## Task prompt
Whenever a line below mentions the word "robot", that line should be copied.

## Dataset records
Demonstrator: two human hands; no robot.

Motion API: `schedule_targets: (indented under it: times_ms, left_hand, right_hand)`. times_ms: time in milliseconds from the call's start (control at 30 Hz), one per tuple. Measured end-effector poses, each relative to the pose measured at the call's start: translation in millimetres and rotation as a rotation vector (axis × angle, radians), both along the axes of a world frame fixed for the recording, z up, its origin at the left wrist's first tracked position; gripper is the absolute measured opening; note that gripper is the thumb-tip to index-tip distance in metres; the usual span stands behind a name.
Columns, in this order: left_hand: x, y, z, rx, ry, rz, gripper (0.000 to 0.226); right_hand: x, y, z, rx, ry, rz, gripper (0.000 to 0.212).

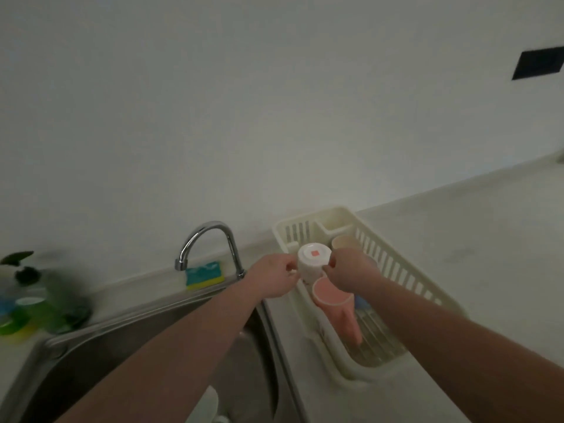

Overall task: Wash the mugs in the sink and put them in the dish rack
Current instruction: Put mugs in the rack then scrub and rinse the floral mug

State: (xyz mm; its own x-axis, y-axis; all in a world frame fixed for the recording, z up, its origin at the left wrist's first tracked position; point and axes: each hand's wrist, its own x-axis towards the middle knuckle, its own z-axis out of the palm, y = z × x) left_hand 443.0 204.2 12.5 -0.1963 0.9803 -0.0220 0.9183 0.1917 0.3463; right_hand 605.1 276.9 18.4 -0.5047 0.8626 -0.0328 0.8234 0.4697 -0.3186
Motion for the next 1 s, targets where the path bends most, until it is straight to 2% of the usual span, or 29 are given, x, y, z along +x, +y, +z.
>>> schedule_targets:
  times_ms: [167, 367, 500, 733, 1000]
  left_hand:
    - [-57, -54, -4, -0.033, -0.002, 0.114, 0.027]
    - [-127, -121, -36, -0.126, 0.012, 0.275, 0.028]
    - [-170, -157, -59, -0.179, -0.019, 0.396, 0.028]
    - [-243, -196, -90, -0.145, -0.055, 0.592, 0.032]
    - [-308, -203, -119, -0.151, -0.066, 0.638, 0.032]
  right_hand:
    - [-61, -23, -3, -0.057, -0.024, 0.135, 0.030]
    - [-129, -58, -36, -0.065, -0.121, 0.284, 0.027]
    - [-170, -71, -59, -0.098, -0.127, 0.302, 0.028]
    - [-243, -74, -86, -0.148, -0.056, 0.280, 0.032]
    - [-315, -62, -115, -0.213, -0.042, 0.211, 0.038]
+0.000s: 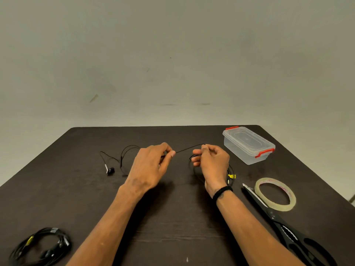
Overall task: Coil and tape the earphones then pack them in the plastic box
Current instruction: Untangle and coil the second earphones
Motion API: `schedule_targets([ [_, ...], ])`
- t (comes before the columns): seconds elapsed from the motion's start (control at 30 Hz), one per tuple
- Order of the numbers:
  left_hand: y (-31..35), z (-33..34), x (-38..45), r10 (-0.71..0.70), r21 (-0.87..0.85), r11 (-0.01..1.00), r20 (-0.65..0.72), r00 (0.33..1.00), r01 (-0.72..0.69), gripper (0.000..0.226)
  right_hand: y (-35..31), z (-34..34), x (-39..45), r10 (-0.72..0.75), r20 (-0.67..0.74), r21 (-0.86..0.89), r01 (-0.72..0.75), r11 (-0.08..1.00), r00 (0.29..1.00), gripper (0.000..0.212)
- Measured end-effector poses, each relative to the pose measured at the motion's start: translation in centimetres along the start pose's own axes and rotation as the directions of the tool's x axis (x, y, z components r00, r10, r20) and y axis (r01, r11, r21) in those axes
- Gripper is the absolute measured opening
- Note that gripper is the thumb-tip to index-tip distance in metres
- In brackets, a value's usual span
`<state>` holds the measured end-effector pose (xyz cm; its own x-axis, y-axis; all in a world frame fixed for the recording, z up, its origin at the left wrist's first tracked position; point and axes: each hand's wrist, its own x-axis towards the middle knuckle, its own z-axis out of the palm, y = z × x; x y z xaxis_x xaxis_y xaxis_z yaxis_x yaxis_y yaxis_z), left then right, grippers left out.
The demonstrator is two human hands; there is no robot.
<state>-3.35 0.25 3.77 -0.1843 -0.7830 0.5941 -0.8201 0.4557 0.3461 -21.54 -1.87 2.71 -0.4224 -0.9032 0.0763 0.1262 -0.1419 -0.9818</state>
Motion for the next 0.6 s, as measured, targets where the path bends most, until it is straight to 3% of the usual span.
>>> schedule_targets([
  [0.07, 0.0, 0.2, 0.0, -0.019, -0.034, 0.999, -0.012, 1.0, 0.018, 0.021, 0.2, 0.0, -0.4, -0.174, 0.044, -0.218, 0.18, 0.959, 0.984, 0.024],
  [0.17, 0.1, 0.4, -0.1, -0.042, -0.025, 0.999, -0.061, 0.997, 0.041, 0.02, 0.5, 0.6, -1.8, -0.383, 0.328, -0.405, 0.495, 0.769, 0.863, 0.052],
  [0.23, 0.2, 0.3, -0.2, -0.028, -0.023, 0.999, -0.077, 0.997, 0.026, 0.019, 0.9, 1.1, -2.6, -0.462, 0.477, -0.418, 0.655, 0.629, 0.748, 0.047],
  [0.3, 0.3, 0.2, -0.2, -0.012, -0.035, 0.999, -0.074, 0.997, 0.01, 0.018, 1.3, 1.5, -2.9, -0.517, 0.52, -0.41, 0.73, 0.547, 0.68, 0.036],
  [0.4, 0.6, 0.3, -0.2, 0.001, -0.031, 1.0, -0.062, 0.998, -0.003, 0.019, 1.1, 1.3, -2.7, -0.515, 0.492, -0.386, 0.706, 0.593, 0.702, 0.019],
  [0.6, 0.3, 0.5, -0.1, -0.038, -0.011, 0.999, -0.026, 0.999, 0.038, 0.025, 0.7, 0.8, -2.4, -0.371, 0.389, -0.376, 0.513, 0.772, 0.843, 0.009],
])
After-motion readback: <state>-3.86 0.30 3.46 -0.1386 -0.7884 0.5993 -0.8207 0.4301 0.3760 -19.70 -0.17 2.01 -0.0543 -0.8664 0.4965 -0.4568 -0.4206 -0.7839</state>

## Written answer
Demonstrator: two human hands; no robot.
The demonstrator is two human hands; there is no robot.

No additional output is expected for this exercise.